** Opening Provided material block **

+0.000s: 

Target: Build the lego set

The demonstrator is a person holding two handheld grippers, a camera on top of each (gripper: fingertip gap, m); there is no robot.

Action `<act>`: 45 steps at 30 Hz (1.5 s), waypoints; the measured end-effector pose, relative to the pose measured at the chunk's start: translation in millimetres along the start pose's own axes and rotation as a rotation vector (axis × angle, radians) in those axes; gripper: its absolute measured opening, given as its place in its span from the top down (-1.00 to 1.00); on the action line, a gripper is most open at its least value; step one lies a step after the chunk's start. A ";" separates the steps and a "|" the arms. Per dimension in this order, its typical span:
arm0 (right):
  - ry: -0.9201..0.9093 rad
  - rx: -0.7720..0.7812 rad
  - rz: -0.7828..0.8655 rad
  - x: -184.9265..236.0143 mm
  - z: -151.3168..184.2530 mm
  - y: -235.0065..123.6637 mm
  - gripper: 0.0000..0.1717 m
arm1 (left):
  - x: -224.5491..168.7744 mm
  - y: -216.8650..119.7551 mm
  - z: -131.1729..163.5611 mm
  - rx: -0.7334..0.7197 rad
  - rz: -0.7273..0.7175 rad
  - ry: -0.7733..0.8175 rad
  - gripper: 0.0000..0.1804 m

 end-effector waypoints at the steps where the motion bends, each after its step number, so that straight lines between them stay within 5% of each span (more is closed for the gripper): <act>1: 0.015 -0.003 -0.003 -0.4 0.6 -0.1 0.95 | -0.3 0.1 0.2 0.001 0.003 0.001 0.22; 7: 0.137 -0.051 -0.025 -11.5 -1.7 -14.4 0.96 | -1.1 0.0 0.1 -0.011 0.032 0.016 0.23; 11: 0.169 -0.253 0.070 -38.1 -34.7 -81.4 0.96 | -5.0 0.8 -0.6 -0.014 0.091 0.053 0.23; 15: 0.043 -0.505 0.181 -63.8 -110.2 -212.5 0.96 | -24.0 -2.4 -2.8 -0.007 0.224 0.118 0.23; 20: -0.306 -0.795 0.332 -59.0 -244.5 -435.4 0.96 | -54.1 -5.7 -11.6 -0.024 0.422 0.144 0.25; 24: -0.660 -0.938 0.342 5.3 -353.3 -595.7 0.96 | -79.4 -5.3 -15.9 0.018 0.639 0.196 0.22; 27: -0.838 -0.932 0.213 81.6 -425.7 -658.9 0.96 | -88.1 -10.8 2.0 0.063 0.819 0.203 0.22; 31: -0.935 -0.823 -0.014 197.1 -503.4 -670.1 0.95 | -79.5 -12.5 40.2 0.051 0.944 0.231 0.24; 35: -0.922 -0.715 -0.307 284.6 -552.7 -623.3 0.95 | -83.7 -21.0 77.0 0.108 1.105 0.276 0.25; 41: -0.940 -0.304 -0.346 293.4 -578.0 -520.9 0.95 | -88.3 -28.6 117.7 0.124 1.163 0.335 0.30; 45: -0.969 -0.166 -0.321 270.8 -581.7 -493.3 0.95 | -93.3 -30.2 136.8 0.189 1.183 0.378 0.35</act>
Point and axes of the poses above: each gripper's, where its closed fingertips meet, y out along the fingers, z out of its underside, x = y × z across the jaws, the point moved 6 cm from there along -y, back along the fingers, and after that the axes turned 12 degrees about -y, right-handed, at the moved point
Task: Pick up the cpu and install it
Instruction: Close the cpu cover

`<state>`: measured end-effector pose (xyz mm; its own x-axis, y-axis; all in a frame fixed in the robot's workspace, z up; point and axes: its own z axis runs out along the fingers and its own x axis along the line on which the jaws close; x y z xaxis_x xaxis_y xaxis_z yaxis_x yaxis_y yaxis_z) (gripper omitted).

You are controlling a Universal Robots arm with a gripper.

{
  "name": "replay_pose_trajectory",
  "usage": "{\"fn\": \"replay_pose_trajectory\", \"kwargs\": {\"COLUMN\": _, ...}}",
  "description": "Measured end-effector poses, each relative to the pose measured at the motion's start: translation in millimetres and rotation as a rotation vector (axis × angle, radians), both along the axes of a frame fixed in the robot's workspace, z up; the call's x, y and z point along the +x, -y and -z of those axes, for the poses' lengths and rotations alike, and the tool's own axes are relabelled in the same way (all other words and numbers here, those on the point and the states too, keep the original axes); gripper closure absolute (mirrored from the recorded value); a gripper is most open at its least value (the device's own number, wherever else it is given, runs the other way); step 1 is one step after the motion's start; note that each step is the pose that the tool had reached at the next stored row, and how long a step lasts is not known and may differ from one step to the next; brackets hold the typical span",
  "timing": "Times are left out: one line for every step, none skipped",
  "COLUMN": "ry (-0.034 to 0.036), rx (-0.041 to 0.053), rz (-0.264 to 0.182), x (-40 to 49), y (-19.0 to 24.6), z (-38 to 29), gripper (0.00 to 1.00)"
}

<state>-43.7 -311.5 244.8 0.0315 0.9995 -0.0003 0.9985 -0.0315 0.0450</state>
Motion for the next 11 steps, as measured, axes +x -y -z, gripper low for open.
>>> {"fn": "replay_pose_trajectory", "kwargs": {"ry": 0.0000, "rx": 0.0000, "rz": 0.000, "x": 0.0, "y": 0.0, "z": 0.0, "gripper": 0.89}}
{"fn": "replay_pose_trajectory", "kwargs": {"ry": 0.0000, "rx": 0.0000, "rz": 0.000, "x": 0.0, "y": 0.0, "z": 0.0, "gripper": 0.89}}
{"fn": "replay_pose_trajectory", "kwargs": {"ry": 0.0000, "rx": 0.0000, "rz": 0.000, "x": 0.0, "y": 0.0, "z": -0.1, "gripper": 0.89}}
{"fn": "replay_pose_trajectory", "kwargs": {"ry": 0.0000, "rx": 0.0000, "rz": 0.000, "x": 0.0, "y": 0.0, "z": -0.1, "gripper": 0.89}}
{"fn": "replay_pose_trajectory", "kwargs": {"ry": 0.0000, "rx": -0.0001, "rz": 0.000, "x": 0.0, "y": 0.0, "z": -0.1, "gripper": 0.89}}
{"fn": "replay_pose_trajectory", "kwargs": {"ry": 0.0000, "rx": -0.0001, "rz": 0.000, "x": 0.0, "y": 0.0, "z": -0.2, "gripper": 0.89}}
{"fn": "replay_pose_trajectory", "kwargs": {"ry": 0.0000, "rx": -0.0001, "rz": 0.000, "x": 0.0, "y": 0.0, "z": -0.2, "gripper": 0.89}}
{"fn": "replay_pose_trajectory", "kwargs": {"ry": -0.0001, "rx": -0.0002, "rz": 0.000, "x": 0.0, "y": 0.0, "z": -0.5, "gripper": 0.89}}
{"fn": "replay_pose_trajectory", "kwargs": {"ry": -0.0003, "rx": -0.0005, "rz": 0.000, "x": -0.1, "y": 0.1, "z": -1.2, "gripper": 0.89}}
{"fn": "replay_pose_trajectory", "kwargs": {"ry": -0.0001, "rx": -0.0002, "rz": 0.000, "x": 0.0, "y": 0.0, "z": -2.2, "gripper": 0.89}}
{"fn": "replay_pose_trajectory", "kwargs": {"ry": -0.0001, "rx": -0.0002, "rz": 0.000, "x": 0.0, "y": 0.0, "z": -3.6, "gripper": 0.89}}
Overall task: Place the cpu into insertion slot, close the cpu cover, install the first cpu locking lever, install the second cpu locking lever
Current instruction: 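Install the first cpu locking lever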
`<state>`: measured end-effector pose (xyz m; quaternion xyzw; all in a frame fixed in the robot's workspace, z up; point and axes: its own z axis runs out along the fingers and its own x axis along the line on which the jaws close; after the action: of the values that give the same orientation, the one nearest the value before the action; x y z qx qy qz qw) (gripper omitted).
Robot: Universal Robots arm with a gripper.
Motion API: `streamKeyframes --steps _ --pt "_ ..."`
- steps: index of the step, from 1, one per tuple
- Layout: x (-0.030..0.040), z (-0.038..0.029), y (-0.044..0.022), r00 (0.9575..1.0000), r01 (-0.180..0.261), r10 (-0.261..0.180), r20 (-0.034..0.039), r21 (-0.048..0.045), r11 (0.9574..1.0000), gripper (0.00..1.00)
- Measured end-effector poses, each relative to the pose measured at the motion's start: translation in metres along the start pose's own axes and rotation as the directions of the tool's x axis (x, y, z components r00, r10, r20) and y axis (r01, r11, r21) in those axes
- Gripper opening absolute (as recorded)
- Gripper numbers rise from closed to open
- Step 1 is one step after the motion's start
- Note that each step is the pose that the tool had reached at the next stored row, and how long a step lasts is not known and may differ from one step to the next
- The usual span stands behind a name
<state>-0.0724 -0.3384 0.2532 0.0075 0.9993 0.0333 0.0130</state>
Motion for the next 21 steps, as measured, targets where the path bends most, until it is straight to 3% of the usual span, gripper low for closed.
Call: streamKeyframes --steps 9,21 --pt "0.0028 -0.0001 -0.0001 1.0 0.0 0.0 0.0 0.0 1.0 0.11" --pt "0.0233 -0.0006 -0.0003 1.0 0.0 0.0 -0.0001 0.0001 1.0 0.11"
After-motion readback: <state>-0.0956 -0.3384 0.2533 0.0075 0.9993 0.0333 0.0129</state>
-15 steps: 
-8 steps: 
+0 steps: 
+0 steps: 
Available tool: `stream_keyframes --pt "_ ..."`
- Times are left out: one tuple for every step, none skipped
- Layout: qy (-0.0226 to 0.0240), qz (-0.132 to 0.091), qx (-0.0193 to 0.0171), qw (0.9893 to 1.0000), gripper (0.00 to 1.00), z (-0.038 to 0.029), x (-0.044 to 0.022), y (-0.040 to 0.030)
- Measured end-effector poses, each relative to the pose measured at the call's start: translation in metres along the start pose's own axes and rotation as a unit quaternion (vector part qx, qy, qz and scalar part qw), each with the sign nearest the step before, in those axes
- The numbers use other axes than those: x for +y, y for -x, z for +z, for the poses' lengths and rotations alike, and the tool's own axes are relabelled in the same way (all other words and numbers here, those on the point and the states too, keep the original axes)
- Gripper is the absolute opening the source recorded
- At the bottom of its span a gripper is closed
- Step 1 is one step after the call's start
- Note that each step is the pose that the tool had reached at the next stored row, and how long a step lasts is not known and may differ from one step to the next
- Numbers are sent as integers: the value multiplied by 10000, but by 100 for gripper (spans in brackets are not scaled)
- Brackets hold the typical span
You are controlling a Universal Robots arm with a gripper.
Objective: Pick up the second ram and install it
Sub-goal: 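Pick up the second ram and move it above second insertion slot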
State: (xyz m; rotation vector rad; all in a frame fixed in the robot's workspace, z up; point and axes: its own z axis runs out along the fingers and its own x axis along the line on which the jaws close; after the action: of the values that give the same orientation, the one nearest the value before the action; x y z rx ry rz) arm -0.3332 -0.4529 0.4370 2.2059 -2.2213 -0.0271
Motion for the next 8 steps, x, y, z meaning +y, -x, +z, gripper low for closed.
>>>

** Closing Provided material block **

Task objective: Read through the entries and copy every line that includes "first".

Answer to this exercise:
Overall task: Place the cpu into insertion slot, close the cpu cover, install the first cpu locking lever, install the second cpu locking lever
Current instruction: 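Install the first cpu locking lever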

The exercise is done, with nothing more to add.